Erik van der Poel wrote:
> Frank da Cruz wrote:
> > The irony is, when using ISO 2022 character-set designation and invocation,
> > you have to handle the escape sequences first to know if you're in UTF-8.
> > Therefore, this pushes the burden onto the end-user to preconfigure their
> > emulator for UTF-8 if that is what is being used, when ideally this should
> > happen automatically and transparently.
> I may be misunderstanding the above, but ISO 2022 says:
> ESC 2/5 F shall mean that the other coding system uses
> ESC 2/5 4/0 to return;
> ESC 2/5 2/15 F shall mean that the other coding system
> does not use ESC 2/5 4/0 to return (it may have an alternative
> means to return or none at all).
> Registration number 196 is for UTF-8 without implementation level, and
> its escape sequence is ESC 2/5 4/7. I believe that ISO 2022 was designed
> that way so that a decoder that does not know UTF-8 (or any other coding
> system invoked by ESC 2/5 F) could simply "skip" the octets in that
> encoding until it gets to the octets ESC 2/5 4/0.

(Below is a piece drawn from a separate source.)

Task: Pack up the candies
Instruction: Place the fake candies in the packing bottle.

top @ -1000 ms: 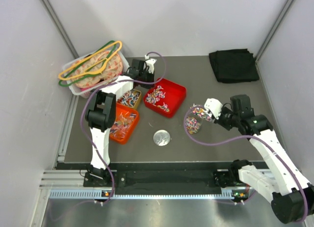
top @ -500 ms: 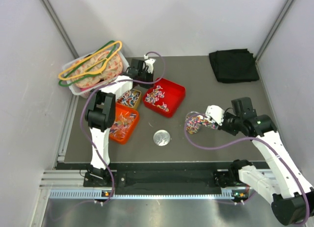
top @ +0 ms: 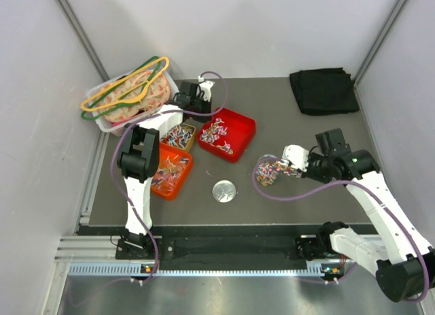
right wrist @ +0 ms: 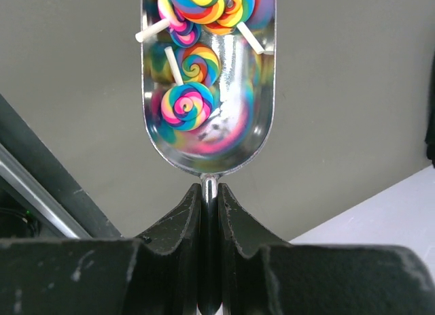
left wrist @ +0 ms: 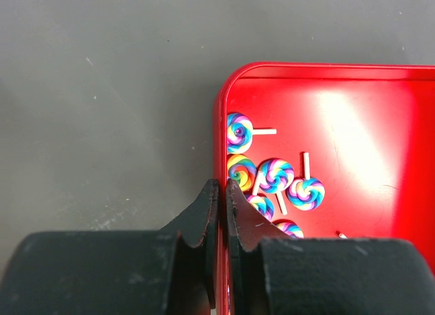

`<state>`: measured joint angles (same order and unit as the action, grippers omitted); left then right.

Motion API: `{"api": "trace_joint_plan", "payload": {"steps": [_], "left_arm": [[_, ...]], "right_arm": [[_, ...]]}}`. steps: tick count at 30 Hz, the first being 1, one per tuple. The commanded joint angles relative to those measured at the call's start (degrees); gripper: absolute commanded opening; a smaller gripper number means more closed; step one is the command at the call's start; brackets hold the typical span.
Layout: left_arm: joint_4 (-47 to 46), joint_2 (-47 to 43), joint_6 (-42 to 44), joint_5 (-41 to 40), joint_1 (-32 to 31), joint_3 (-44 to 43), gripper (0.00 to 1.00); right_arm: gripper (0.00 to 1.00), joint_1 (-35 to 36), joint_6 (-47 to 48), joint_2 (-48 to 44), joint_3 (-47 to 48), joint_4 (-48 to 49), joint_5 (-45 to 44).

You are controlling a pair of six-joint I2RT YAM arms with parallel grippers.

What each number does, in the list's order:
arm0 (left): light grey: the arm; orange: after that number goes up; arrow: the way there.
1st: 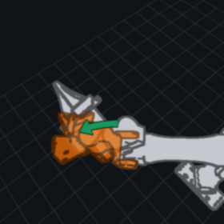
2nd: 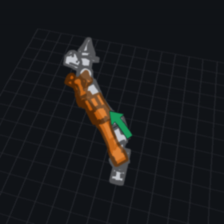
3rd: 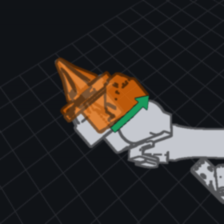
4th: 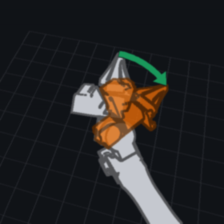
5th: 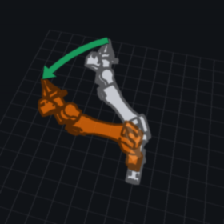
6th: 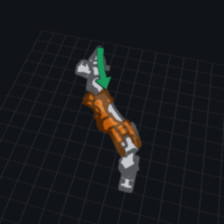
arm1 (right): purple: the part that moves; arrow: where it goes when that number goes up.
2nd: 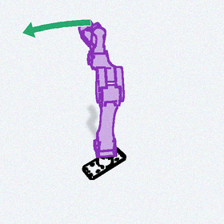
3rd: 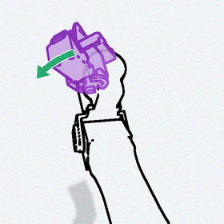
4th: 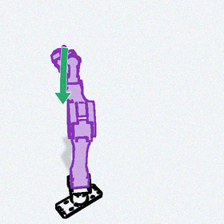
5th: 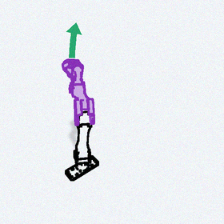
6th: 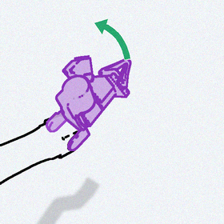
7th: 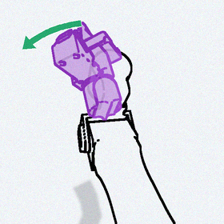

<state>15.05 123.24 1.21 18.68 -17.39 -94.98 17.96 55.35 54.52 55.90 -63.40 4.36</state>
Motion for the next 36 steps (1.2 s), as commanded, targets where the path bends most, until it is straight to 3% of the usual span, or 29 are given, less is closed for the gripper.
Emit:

> This means that it does not need to decode UTF-8 just to find the escape
> sequence ESC 2/5 4/0. UTF-8 does not do anything special with characters
> below U+0080 anyway (they're just single-byte ASCII), so it works, no?
Yes, but I was thinking more about the ISO 2022 invocation features than the
designation ones: LS2, LS3, LS1R, LS2R, LS3R, SS2, and SS3 are C1 controls.
The situation *could* arise where these would be used prior to announcing
(or switching to) UTF-8. In this case, the end-user would have to configure
the software in advance to know whether the incoming byte stream is UTF-8.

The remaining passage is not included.